Mrs. Hart recently came upon a memento of that night of terror – a note written hastily to her husband by the British consul at Wuhu to say that the soldiers might come to the hospital, a mile and a half from the city, to attack the “foreigners”, and if they saw his warning flares, they must flee overland as all transport on the river was in the hands of the mutinying troops.

Mrs. Hart dressed her two little girls, aged four and two, in their warmest clothing – she was then expecting her third child and the older Hart children were away at school at Lushan and Oberlin College.  She packed necessities for the family in two pillowcases which she and her husband could carry besides a child and a rifle apiece.  Then all night they watched for the signal flares.

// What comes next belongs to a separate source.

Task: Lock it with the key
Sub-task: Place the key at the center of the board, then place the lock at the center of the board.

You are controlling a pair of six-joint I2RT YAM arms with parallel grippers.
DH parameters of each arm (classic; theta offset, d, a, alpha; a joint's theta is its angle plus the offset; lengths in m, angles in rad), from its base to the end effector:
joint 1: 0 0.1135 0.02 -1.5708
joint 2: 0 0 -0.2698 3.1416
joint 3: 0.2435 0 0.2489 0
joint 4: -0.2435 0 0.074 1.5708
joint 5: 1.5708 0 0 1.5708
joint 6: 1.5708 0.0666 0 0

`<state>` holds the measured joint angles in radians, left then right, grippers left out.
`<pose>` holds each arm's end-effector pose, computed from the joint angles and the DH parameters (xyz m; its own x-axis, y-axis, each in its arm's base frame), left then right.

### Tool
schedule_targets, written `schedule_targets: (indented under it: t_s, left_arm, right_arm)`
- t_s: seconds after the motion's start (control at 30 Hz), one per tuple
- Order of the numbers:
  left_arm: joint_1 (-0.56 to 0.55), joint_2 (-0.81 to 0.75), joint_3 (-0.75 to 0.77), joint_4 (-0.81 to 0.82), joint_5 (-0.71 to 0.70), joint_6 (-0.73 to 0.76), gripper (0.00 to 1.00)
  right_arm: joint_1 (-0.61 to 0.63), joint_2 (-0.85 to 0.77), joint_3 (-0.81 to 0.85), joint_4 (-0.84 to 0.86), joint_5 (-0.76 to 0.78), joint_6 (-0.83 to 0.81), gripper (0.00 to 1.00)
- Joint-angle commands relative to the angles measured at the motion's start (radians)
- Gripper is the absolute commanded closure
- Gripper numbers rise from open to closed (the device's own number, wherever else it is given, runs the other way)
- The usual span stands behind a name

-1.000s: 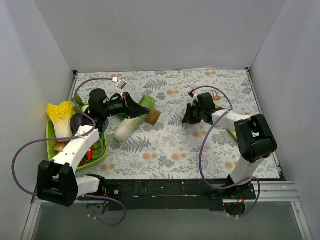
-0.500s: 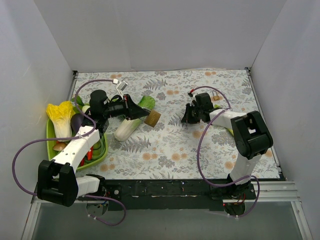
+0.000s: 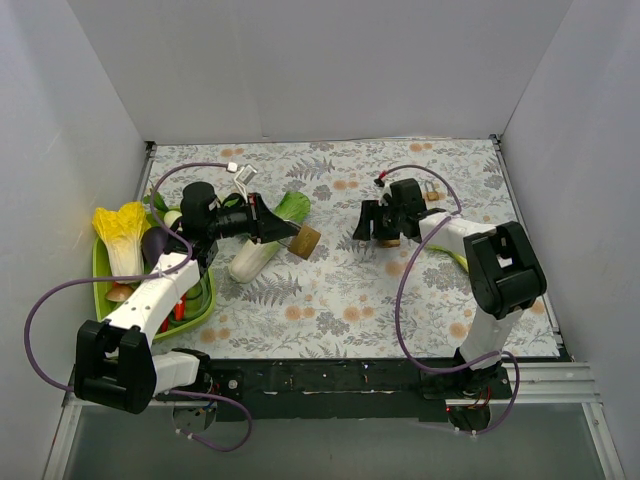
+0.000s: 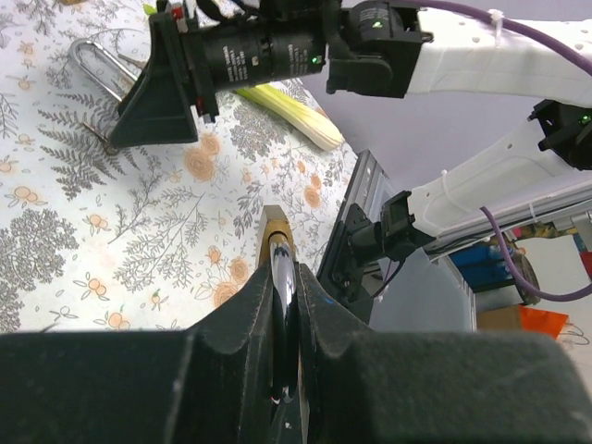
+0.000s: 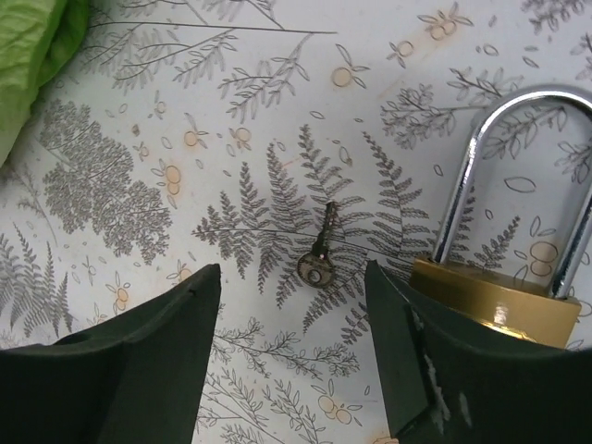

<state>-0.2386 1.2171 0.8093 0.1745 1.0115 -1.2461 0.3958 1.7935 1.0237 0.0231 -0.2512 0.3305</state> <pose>0.2572 -0.1207 0.3006 -0.9499 -0.2865 -0.1247 0.0827 0.1541 -0.9846 0.3594 0.1681 0.1575 -0.7686 0.0195 -0.6394 -0.3091 0.8638 0.3979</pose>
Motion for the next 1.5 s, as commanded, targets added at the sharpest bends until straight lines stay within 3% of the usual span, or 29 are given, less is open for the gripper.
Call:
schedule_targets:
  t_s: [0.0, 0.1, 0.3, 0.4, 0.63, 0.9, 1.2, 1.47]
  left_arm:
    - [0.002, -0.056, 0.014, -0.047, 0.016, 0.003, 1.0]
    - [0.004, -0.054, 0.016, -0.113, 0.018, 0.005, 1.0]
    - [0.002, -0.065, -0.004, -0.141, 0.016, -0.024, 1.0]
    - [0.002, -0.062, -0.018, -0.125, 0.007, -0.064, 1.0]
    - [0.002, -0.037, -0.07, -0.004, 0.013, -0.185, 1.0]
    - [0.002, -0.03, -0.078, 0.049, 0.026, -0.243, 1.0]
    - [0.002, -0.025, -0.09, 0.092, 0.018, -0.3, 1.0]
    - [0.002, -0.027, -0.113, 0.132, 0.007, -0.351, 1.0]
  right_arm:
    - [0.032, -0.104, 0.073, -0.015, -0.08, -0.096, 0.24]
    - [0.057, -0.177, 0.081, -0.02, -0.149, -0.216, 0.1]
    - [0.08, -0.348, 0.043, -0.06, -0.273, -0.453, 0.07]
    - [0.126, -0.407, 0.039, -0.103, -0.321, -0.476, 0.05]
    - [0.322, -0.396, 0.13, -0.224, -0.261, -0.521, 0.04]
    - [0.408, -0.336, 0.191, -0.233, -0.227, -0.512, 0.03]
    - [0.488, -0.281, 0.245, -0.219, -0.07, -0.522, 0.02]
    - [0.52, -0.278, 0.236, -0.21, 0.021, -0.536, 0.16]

When daylight came there arrived at the hospital a long procession of terribly injured residents from the city.  The munity had been quelled; doctor and nurse put down their rifles and went to work in the hospital surgery.

 

Returned To U.S.

Dr. E.H. Hart died of typhus in April, 1913.  Mrs. Hart then brought the children back to the U.S., expecting to return to China when their education was completed.  Due to WWII and the Chinese Civil War, she never returned, though continued to feel a deep affection for her adopted country and its people.

After three years as head of the junior house at Drew Seminary which Dr. C.P. Mc Clelland was president of Drew, Mrs. Hart moved to Jacksonville to live because he suggested it would be a good place for her children to grow up and attend college.  Mrs. Hart worked first as a senior house-mother, later at Jane Hall, while also in charge of the Mac Murray College infirmary until she retired; as her children attended and graduated from the local high school.  Carolyn Hart became Mrs. Lawrence Crawford of Jacksonville, Helen Hart, is now Mrs. Stanley Reynolds of Redlands, California; both graduated from Mac Murray College and Herbert Hart spent one year at Illinois College before transferring to finish at a California college.  His home is now in Chicago.  While Mrs. Hart was employed at Mac Murray College, she completed the required college credits and received her B.A. degree in 1931.

 

Old China Hand

Since her retirement in 1942 Mrs. Hart has rebuilt a small house on South Prairie Street in Jacksonville.  She is pictured above in her living room furnished with rugs, furniture and ornaments which she brought back from China.

Her friends know that she in one of a few in number who can rightly and proudly call themselves “old China hands”.  Only her most intimate of friends have known until-now that she has found an honored place in the professional history as one of the five organizers and the first president of the Nurses Association of China.